Klotzenhof (Markt Großheubach):
Mit 62 Einwohnern ist Klotzenhof im Markt Großheubach eines unserer kleinsten Örtchen. Dieses hat bereits ein bewegtes Leben hinter sich, wie Matthias Klotz, Vorsitzender des Heimatkundlichen Treffs Großheubach, bestätigt. Klotzenhof wurde wohl Ende des 13. Jahrhunderts gegründet und war ein sogenannter Weiler - eine Siedlung, die kleiner als ein Dorf ist. Bis zur Auflösung 1601 gehörte Klotzenhof zum Kloster Himmeltal und wurde von Mainz an den Jesuitenorden übergeben.
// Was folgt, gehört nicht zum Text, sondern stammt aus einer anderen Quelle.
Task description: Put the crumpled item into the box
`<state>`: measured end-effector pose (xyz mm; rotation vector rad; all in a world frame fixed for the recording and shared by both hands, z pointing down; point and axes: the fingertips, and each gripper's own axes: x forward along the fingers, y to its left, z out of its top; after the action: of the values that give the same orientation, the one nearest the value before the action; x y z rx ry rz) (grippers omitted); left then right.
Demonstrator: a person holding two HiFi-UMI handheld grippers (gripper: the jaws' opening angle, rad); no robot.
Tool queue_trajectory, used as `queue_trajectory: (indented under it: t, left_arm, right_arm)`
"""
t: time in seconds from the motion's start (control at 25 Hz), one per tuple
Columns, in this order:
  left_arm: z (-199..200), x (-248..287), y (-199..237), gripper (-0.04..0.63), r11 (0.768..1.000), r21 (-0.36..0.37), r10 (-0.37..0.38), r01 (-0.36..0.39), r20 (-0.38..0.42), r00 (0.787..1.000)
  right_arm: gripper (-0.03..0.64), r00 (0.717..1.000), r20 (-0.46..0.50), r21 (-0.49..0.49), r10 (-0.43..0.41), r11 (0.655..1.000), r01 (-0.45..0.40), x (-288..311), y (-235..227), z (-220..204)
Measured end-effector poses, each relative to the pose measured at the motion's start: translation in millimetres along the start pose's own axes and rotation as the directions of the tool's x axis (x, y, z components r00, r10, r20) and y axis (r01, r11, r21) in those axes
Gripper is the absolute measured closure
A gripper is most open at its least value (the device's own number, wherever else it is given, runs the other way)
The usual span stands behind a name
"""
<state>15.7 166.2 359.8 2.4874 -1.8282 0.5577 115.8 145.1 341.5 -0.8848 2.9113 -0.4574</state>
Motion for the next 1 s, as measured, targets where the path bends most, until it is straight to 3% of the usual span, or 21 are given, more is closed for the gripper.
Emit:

Letztendlich ging der Besitz des Weilers Klotzenhof an Generalmajor von Cloß über. Er hatte drei Höfe errichtet. Die bekannte Kapelle entstammt auch aus dieser Zeit. Eine weitaus tragischere Geschichte hat das ehemalige Jugendgästehaus Klotzenhof. „Es wurde während des zweiten Weltkriegs erbaut und war ursprünglich eine Segelfliegerschule der NSDAP“, erklärt Klotz. Nach dem Krieg kamen zunächst Heimatvertriebene im Haus unter, bis dann Ende der 40er Jahre die AWO ein Jugendgästehaus daraus machte. Ende letzten Jahres wurde dann aus dem Jugendgästehaus Klotzenhof „Der Waldhof“. Die beiden Architekten Jürgen Kubitza und Stephen Knapp wollten das Gebäude wieder herrichten. Aber seit März 2024 ist das ehemalige Jugendgästehaus eine Unterkunft für unbegleitete minderjährige ausländische Bewohner - das ist der Plan für die nächsten zwei Jahre.